▶ Problem description:
A single figure is the whole answer: the number of lines in the entries that contain "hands".

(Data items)
----------------------------------------

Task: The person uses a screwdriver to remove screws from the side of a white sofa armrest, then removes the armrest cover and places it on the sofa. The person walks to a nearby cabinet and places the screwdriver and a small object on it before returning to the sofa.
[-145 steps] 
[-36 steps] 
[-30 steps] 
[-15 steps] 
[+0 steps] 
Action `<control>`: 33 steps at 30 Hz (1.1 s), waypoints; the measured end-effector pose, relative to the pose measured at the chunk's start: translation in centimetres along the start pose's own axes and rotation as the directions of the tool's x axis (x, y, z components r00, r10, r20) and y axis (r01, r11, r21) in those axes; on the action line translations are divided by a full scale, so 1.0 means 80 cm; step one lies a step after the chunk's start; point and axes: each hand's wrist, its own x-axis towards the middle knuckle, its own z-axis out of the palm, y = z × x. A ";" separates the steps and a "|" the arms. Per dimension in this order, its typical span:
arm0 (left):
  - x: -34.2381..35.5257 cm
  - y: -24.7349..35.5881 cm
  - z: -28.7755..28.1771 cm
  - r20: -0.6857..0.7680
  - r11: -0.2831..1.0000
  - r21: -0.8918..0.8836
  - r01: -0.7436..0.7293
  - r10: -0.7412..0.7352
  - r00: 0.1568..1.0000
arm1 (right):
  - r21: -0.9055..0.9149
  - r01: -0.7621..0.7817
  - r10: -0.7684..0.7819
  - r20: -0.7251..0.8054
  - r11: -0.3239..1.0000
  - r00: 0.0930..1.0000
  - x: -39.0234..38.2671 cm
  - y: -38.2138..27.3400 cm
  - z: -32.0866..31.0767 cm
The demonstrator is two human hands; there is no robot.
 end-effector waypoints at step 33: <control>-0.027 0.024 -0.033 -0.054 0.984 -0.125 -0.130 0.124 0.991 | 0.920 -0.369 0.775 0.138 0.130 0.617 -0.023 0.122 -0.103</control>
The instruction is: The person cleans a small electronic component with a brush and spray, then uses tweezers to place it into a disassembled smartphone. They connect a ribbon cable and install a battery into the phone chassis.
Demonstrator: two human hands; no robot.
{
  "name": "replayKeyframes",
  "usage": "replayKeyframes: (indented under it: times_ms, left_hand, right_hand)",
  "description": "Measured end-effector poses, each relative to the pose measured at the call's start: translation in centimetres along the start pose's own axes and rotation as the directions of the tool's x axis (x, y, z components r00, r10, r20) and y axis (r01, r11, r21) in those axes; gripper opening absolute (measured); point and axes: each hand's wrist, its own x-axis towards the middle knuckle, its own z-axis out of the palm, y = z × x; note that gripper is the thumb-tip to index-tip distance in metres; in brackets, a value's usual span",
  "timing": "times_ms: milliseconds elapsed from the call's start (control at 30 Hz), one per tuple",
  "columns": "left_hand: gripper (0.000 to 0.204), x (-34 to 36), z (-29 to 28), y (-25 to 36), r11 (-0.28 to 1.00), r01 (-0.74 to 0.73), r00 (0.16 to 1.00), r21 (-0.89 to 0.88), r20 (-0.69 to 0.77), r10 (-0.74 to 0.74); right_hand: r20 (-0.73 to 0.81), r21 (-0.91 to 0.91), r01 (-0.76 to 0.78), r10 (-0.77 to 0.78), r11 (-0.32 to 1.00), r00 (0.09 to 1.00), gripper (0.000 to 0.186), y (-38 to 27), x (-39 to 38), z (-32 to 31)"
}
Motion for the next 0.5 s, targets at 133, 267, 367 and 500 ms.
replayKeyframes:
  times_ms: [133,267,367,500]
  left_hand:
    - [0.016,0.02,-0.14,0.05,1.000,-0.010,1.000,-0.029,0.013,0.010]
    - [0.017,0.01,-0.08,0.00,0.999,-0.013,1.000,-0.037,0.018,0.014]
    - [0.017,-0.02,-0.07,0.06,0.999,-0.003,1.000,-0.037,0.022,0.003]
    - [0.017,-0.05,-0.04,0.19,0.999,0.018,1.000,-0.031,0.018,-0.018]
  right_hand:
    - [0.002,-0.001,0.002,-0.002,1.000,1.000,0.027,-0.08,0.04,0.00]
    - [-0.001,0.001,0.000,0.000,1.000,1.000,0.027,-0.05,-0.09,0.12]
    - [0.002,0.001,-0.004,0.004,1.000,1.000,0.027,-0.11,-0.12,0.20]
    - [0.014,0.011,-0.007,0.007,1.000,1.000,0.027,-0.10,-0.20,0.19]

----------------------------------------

▶ Your solution:
2